Он без труда выведет Юлиана на чистую воду. Сделает это столь искусно, что Юлиан и сам не заметит, с каким увлечением и интересом будет рассказывать о том, как обнаружил пулевое отверстие за картиной Айвазовского, понял, что мэр на самом деле не был сожжён и о том, как оставил позади себя весь полицейский участок.
Несомненно, Юлиан расскажет всю правду своим друзьям. Когда-то. Но точно не сейчас.
– Так вот ты где! – неожиданно услышал он голос Хелен.
Встрепенувшись, он поднял голову и обнаружил рядом с собой Хелен и Пенелопу. Обе ещё были в студенческих формах с накинутыми сверху халатами. В руках Пенелопа сжимала пакет с фруктами.
– Как это понимать? – серьёзным, едва ли учительским голосом спросила Пенелопа.
Столь высокий тон заставил Юлиана покраснеть.
– Меня вчера убить хотели, – ответил он.
– Надо же? – развела свободной рукой Пенелопа. – А сегодня тебя хочу убить я.
Юлиан предвидел такое развитие событий. И вновь повторил свою ошибку, не подготовившись к этому.
– В чём дело, Пенелопа? – спросил он.
– Ты ещё смеешь спрашивать? Тебе не стыдно, Юлиан Мерлин? Посмотри в мои глаза и ответь – тебе не стыдно?
Юлиан послушался и посмотрел в её голубые глаза. Он не увидел в них той злости, которую Пенелопа так старательно пыталась изобразить.
Конечно, ему было стыдно. Но что он мог сейчас с этим поделать?
– Прости, Пенелопа, – сказал он. – Прости, что весь день просидел возле Йохана.
Он соврал неосознанно. Это случилось, по сути, на автомате.
Ещё недавно Юлиан обещал себе больше никогда не врать Пенелопе. Но судьба позволила продержаться ему лишь пару недель.
– А за вчерашнее извиниться не хочешь? – спросила Пенелопа. – Куда ты сорвался посреди ночи?
– Я говорил тебе.
– Нет, ты ничего не говорил мне. Я же заслужила какой-нибудь весточки от тебя.
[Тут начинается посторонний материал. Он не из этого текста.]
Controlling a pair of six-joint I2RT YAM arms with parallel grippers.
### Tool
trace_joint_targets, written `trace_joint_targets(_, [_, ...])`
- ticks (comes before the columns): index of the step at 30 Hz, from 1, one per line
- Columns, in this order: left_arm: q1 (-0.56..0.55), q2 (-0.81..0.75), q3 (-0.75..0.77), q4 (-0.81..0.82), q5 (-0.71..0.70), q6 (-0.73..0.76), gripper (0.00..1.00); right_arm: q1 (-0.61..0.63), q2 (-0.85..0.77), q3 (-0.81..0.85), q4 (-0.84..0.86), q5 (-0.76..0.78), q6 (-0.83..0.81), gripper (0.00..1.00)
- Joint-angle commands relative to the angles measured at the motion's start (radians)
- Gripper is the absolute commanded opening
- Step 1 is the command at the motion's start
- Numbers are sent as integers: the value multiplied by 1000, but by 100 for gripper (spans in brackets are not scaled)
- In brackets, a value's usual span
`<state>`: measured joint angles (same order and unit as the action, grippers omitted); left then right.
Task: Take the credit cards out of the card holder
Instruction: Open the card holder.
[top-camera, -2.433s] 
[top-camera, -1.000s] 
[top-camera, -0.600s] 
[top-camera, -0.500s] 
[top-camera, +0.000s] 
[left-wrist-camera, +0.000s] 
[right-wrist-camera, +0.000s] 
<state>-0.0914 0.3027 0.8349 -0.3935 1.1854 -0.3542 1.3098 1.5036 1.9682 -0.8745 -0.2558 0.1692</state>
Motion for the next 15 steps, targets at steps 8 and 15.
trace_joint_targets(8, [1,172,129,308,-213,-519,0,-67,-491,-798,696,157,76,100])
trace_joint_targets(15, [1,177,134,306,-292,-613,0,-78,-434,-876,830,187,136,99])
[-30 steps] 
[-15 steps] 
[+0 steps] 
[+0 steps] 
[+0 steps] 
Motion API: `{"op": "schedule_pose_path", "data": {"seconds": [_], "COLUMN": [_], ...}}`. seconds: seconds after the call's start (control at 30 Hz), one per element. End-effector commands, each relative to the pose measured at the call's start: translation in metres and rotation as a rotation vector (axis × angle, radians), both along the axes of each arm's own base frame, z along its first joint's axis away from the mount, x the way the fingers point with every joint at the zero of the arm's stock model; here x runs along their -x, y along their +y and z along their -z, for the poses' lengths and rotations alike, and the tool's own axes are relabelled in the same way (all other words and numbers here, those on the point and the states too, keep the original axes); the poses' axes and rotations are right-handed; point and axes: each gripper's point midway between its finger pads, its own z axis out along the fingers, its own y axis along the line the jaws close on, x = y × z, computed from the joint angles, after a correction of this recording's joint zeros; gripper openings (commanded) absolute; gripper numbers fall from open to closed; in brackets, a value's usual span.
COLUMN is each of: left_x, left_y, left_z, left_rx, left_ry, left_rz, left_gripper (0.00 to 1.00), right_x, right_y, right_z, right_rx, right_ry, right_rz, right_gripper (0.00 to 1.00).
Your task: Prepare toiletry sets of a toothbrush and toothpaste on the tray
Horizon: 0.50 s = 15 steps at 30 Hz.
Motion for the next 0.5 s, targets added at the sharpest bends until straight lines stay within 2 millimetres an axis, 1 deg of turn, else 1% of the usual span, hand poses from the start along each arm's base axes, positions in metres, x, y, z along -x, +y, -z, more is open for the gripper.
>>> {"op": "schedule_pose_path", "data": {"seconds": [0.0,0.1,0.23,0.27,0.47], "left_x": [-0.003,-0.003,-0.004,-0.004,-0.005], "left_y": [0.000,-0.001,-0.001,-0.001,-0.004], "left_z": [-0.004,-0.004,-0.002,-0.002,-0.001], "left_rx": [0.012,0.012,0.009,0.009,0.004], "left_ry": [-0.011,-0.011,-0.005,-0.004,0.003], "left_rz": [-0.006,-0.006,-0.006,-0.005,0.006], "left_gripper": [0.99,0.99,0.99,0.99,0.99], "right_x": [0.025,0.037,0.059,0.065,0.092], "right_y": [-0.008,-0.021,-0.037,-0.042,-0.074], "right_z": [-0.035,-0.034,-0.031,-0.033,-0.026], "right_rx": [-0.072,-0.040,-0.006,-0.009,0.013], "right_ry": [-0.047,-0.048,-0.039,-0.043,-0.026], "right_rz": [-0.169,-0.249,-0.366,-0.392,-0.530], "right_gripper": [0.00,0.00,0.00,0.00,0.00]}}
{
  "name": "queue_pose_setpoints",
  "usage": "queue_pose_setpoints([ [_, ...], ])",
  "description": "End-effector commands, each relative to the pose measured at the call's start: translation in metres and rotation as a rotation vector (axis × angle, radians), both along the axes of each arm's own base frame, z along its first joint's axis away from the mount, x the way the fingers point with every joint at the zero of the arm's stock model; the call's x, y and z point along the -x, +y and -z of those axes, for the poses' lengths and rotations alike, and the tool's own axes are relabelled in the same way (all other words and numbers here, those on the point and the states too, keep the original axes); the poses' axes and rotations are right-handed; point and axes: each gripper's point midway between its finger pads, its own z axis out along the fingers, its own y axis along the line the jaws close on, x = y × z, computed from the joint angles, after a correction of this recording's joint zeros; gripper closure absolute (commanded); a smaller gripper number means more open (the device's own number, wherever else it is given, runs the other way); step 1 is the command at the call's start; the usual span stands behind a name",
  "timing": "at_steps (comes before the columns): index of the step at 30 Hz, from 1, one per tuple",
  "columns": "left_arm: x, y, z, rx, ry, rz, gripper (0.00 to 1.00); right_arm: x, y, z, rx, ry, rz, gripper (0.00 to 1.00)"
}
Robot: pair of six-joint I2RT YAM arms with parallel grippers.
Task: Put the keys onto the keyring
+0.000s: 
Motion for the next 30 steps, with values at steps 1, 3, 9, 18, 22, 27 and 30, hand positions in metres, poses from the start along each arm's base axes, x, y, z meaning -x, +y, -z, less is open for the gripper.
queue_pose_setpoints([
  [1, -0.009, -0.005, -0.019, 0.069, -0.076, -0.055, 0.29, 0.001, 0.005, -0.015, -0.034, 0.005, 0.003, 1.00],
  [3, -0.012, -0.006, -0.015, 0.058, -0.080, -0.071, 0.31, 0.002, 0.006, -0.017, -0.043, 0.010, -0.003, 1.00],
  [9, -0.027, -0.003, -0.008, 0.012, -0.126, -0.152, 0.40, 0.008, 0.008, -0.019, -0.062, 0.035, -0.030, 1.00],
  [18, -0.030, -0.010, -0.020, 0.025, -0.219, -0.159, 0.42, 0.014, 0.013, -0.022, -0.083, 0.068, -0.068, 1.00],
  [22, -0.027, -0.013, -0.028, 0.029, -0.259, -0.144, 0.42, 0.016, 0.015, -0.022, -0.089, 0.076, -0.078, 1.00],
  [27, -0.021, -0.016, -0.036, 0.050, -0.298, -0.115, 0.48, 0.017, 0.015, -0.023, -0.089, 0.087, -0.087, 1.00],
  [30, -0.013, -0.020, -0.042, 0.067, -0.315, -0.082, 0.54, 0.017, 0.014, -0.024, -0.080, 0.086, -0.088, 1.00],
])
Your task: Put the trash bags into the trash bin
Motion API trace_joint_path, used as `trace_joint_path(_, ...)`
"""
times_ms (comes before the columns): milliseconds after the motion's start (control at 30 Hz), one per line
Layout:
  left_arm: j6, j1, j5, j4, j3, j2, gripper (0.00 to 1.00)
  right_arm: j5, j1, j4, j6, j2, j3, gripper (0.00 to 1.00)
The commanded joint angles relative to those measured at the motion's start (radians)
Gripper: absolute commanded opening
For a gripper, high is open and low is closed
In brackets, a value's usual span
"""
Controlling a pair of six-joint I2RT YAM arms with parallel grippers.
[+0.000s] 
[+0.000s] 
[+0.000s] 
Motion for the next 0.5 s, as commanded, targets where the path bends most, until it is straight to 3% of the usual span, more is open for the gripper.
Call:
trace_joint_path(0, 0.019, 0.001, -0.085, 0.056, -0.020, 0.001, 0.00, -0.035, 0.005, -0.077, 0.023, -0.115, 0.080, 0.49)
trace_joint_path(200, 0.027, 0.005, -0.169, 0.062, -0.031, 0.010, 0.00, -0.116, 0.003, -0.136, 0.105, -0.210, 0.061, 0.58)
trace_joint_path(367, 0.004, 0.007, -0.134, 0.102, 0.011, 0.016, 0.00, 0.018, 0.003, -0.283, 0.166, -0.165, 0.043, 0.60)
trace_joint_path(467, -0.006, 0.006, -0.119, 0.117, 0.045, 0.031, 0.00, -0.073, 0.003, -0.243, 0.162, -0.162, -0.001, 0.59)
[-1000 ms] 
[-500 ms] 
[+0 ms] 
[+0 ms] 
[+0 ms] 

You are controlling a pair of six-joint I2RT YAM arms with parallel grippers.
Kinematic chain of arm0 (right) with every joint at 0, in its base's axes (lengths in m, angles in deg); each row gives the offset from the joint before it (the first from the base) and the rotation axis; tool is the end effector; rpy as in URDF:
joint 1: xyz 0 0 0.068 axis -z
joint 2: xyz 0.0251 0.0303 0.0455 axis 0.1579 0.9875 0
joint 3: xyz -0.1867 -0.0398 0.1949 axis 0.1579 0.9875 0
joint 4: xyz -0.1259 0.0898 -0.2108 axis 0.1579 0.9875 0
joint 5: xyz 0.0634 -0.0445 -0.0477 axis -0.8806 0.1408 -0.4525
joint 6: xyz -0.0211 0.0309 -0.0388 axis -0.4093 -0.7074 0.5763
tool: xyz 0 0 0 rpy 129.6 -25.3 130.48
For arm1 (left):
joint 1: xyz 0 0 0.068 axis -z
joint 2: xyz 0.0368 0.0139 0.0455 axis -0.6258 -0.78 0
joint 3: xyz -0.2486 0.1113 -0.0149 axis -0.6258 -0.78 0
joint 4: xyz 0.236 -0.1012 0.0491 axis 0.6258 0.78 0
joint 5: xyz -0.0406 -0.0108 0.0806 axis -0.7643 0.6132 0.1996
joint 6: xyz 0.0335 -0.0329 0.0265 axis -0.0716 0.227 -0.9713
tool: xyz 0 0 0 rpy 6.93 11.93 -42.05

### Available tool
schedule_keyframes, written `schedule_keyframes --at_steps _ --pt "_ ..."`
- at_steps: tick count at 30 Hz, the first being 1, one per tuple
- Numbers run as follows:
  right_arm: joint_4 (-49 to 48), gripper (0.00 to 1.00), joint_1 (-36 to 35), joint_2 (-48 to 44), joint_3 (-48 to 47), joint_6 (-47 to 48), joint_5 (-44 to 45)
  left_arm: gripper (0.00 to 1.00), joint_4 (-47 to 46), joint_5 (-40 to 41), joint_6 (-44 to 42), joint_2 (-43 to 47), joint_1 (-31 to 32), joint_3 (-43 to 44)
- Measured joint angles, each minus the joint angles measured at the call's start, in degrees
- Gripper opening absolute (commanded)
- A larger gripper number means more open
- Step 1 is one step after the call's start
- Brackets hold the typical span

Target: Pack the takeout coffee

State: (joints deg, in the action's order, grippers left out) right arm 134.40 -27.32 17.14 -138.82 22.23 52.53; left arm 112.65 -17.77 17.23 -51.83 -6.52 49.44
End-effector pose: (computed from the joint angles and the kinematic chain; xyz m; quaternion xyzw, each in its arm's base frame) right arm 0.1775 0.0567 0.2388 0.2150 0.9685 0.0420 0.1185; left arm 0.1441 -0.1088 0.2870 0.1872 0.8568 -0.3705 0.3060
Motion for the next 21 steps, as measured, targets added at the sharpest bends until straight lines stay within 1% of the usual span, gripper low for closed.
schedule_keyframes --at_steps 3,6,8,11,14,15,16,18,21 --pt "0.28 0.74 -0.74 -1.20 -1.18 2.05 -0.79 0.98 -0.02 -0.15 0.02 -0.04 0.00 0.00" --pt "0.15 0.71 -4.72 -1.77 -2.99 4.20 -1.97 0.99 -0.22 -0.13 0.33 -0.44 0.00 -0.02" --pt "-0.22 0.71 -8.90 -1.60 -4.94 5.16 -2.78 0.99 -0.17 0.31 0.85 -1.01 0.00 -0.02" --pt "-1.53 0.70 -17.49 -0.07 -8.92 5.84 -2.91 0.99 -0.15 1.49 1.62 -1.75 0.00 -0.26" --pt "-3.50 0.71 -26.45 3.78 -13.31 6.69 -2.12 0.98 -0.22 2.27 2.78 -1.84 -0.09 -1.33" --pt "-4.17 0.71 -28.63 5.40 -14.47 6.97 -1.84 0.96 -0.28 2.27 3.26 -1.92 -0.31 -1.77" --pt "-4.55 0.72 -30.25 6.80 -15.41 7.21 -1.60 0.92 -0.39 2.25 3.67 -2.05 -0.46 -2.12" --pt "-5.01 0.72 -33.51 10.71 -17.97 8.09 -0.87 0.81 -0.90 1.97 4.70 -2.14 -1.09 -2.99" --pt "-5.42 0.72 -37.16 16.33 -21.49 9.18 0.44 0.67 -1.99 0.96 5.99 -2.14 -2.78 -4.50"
Как бы странно это от меня ни звучало, я волновалась за тебя и хотела знать, что с тобой всё в порядке! Тебя не волновало, что я всю ночь не спала?
– Я всё объясню тебе, Пенелопа. Только чуть позже…
– Мне не надо чуть позже! Я не хочу за тебя волноваться, не хочу, чтобы ты вылетел из академии… Над чем ты смеёшься, Хелен?
Юлиан опомнился и посмотрел на Хелен, которая с неподдельным интересом наблюдала за всем и от смеха едва сдерживала слёзы.
– Воркуете, как старые супруги, – процедила она.